You can lose your job over thoughtless social media posts. This is, we hope, common knowledge in 2015. But special recognition is in order for Cella, a Texan teenager who managed to lose her pizzeria job the day before she was scheduled to start working.
She did so with gusto, tweeting, “Ew I start this fuck ass job tomorrow,” followed by seven thumbs-down emoji.
It seems Cella had become pre-disillusioned with her soon-to-be position at Jet’s Pizza, which would have entailed “working register, taking phone orders, making subs/salads.”
This is according to her almost-employer, franchise owner Robert Waple—who fired her for the tweet above.
Waple, whose tweets are now protected, had evidently been alerted to Cella’s carping by another employee. Before this incident, he had barely used Twitter. Sensing blood, the trolls—including other people who had allegedly worked for Jet’s Pizza—attacked in droves.
@Cellla_ call HR. You can sue. They had no grounds to fire you. You didn't mention a company name. And who the fuck really wants2work anyway— Brad (@MuffyVnderPlump) February 9, 2015
@Robertwaple @Cellla_ You are just an unprofessional and childish as the girl you fired. Firing someone over Twitter? Seriously?— Lasagna Del Rey (@JennMint) February 9, 2015
@Robertwaple @Cellla_ EXTREMELY unprofessional coming from a business owner.
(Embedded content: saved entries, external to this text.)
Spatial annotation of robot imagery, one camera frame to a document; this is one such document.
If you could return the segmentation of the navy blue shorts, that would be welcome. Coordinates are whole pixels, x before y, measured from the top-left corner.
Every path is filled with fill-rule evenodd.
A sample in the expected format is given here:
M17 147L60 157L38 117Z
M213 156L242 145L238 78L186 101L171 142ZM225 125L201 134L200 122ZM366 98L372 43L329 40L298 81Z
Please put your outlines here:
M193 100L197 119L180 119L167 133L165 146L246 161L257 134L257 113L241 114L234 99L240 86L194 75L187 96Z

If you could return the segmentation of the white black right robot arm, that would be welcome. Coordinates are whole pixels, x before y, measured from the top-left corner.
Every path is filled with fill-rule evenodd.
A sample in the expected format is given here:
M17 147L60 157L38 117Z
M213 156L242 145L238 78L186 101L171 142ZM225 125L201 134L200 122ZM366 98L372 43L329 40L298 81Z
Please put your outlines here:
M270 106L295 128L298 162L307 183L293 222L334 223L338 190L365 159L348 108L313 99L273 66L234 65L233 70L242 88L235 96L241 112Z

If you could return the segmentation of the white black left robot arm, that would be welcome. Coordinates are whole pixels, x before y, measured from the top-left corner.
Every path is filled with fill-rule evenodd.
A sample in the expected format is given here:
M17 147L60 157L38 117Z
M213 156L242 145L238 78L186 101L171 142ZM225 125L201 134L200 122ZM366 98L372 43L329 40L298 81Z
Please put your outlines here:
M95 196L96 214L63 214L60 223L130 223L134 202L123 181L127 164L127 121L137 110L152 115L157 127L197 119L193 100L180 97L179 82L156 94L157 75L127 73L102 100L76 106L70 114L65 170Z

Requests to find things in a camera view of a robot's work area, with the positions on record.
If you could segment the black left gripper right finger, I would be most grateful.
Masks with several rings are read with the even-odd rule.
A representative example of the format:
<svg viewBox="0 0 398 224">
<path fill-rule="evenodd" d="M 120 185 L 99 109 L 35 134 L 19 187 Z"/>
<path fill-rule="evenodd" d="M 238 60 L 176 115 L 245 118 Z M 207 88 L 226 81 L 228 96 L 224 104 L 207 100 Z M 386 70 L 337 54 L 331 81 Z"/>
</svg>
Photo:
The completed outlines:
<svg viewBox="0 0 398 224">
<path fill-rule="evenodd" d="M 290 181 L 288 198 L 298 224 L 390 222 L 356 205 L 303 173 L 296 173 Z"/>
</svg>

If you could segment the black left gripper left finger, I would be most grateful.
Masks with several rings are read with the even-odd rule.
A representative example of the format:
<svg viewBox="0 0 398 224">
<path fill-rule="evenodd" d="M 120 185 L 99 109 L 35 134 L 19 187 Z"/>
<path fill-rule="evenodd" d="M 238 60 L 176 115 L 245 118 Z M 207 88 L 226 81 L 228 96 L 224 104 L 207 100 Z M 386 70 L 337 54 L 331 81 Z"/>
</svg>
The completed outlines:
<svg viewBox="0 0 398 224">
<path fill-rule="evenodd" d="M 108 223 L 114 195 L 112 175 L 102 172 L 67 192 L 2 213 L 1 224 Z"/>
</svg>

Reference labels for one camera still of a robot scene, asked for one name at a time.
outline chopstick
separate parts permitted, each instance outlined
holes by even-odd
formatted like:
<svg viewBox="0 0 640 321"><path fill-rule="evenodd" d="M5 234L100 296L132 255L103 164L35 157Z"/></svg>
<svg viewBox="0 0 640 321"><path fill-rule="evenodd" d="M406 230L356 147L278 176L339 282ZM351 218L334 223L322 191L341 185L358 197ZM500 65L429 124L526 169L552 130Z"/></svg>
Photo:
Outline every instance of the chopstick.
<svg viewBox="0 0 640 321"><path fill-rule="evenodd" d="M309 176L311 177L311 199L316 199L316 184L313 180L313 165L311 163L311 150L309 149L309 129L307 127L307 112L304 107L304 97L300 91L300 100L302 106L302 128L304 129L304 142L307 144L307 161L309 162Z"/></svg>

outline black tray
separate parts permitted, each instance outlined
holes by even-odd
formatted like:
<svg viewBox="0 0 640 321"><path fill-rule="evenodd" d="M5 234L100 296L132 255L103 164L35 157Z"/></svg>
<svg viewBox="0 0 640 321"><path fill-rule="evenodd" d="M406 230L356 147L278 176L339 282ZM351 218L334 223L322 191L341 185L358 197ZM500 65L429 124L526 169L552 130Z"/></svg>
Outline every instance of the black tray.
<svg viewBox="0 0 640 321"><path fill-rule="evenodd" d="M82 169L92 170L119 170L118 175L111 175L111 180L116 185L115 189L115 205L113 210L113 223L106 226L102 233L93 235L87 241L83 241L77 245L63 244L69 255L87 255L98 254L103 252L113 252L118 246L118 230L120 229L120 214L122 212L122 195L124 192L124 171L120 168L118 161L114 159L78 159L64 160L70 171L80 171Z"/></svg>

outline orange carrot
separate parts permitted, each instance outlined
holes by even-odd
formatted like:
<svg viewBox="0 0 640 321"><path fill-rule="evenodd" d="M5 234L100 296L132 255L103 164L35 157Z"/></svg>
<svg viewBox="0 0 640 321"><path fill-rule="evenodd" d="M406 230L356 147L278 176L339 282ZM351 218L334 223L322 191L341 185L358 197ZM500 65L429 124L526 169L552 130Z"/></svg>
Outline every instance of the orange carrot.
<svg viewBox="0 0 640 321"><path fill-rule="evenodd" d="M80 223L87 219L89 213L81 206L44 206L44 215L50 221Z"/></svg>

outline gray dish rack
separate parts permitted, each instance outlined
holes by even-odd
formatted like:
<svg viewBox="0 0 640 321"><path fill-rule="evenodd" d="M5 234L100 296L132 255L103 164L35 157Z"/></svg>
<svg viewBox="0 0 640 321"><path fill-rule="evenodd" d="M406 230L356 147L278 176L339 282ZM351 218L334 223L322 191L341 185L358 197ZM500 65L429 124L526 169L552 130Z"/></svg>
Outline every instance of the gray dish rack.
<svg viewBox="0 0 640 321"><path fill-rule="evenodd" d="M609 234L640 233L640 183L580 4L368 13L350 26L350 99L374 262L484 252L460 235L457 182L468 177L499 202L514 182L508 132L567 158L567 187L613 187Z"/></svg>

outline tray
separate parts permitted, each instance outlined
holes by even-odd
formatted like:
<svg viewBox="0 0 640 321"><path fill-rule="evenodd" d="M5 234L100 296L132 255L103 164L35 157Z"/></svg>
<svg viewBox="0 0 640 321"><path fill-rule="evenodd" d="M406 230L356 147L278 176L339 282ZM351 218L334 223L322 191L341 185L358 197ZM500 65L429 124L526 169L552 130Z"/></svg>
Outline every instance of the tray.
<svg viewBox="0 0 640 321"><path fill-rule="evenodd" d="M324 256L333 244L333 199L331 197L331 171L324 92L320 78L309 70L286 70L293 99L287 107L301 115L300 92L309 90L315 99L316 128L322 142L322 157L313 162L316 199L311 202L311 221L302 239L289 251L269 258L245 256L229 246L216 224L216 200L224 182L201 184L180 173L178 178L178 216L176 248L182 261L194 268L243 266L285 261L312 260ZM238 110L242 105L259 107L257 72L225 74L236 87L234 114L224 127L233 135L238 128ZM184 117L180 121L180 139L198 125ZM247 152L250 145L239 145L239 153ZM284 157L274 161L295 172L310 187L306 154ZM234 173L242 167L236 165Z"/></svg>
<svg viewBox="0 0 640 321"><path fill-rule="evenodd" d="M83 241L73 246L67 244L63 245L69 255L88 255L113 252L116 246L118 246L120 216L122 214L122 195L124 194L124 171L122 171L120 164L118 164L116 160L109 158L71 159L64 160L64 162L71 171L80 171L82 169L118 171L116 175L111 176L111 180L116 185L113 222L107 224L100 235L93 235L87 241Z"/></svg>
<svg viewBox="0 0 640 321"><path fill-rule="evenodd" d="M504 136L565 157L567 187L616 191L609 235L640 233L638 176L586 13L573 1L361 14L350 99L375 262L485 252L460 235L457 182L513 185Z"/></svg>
I bet you run a shitty business.— Lasagna Del Rey (@JennMint) February 9, 2015
Some, however, took Waple’s side, standing against the scourge of teen malcontentment.
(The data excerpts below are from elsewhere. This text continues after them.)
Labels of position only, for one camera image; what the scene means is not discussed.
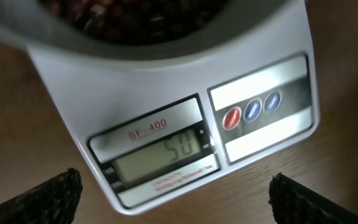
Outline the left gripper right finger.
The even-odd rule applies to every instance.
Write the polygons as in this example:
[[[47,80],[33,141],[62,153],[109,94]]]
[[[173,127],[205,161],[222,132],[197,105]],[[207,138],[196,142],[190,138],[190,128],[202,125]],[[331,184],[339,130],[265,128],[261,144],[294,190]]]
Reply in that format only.
[[[358,215],[278,173],[269,183],[269,201],[278,224],[351,224]]]

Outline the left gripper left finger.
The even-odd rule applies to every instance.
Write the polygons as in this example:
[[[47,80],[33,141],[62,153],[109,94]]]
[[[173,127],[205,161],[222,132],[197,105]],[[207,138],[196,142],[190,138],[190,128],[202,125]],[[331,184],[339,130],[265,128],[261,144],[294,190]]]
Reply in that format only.
[[[83,185],[77,169],[65,172],[0,204],[0,224],[71,224]]]

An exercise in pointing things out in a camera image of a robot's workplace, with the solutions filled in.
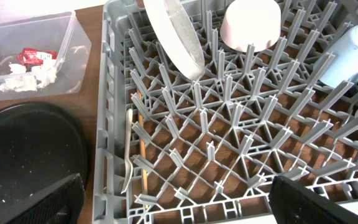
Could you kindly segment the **red snack wrapper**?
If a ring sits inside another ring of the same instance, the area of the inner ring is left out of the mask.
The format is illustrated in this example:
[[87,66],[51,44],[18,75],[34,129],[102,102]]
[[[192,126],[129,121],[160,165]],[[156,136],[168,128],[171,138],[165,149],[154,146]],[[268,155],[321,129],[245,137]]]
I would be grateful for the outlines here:
[[24,48],[22,52],[17,55],[19,63],[25,67],[31,65],[42,65],[44,60],[51,60],[57,58],[56,51],[41,51],[32,48]]

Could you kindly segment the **white plastic fork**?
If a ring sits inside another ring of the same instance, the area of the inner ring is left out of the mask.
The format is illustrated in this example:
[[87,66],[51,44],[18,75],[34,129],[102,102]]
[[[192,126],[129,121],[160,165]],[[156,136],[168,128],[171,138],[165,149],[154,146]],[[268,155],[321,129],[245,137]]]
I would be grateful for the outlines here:
[[124,183],[122,185],[121,194],[126,193],[133,173],[133,165],[130,159],[132,119],[133,119],[133,110],[130,108],[126,111],[126,134],[125,134],[125,152],[124,152],[125,177],[124,177]]

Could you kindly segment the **white paper napkin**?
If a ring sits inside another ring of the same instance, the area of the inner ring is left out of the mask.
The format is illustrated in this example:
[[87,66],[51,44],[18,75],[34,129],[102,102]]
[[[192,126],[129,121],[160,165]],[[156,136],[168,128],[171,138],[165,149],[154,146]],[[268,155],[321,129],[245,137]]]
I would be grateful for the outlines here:
[[32,72],[35,72],[37,80],[37,88],[43,89],[51,83],[55,82],[57,77],[57,69],[54,67],[56,60],[44,60],[42,65],[33,66]]

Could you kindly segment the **wooden chopstick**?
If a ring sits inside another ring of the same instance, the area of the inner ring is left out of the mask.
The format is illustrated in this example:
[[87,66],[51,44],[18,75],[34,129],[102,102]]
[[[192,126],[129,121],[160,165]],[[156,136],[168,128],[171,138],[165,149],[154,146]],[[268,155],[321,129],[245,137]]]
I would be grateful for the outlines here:
[[[143,127],[144,126],[144,117],[140,112],[138,112],[138,120],[139,124]],[[140,146],[140,154],[142,157],[145,157],[145,142],[142,138],[139,138],[139,146]],[[148,194],[148,183],[147,183],[147,171],[142,171],[142,193],[147,195]]]

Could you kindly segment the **white tissue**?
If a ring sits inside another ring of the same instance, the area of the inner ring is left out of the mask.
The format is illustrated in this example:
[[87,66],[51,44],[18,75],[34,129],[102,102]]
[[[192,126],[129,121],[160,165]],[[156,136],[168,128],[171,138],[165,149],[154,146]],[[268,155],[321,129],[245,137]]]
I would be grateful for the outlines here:
[[[27,69],[24,65],[18,63],[9,64],[11,69],[11,75],[16,75],[20,73],[26,73]],[[33,75],[24,75],[14,78],[7,78],[4,80],[4,83],[0,84],[0,91],[37,91],[37,80]]]

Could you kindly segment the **light blue cup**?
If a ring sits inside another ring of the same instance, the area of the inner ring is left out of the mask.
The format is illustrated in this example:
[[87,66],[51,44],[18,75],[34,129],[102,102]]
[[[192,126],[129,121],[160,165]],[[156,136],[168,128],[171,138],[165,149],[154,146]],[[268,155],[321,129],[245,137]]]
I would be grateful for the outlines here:
[[335,58],[319,80],[332,88],[344,80],[358,83],[358,25],[350,28],[327,52]]

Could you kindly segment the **pink bowl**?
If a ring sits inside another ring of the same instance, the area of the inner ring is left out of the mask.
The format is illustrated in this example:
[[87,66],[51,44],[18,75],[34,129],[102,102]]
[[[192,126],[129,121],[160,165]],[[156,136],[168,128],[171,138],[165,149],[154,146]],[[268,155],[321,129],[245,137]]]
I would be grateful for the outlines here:
[[222,41],[231,49],[256,52],[273,46],[281,34],[281,9],[274,0],[235,0],[226,9],[220,28]]

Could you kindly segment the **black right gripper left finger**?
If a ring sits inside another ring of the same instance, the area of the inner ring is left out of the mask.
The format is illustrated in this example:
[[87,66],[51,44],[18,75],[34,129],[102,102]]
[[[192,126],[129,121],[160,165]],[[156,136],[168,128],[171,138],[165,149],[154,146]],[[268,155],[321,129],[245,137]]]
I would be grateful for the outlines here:
[[80,174],[69,175],[0,213],[0,223],[76,224],[85,203]]

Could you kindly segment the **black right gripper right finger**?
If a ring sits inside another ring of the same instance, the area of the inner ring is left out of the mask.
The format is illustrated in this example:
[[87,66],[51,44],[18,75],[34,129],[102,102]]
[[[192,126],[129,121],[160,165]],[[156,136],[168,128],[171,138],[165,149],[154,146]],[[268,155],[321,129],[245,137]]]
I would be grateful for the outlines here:
[[279,175],[274,177],[269,205],[278,224],[358,224],[358,215]]

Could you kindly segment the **grey plate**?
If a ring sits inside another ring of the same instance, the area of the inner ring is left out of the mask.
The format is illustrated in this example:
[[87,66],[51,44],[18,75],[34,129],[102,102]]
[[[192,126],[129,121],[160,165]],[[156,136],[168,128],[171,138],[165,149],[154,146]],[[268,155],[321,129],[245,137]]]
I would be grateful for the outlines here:
[[195,28],[179,0],[144,0],[149,21],[174,66],[197,80],[204,73],[204,55]]
.@Robertwaple is the GOAT boss. I need the name of his pizzeria asap so I can try it on GP.— Crime Rhyme Houdini (@JustBlaze) February 8, 2015
I would eat pizza from where ever @Robertwaple manages. Don't care if it tastes like cardboard with blood & butter instead of sauce & cheese— Wil. (@culturevi) February 8, 2015
Cella took the dismissal, as well as the viral fame that followed, in reasonably good cheer.
And anyway, it looked as if she had bigger fish to fry. (Bigger pizzas to put in the oven?)
We hear it can be difficult to get hired with a criminal record, so, uh, good luck, kid. If all else fails, you can always tour the country as a demotivational speaker.
Oh yeah, and happy National Pizza Day.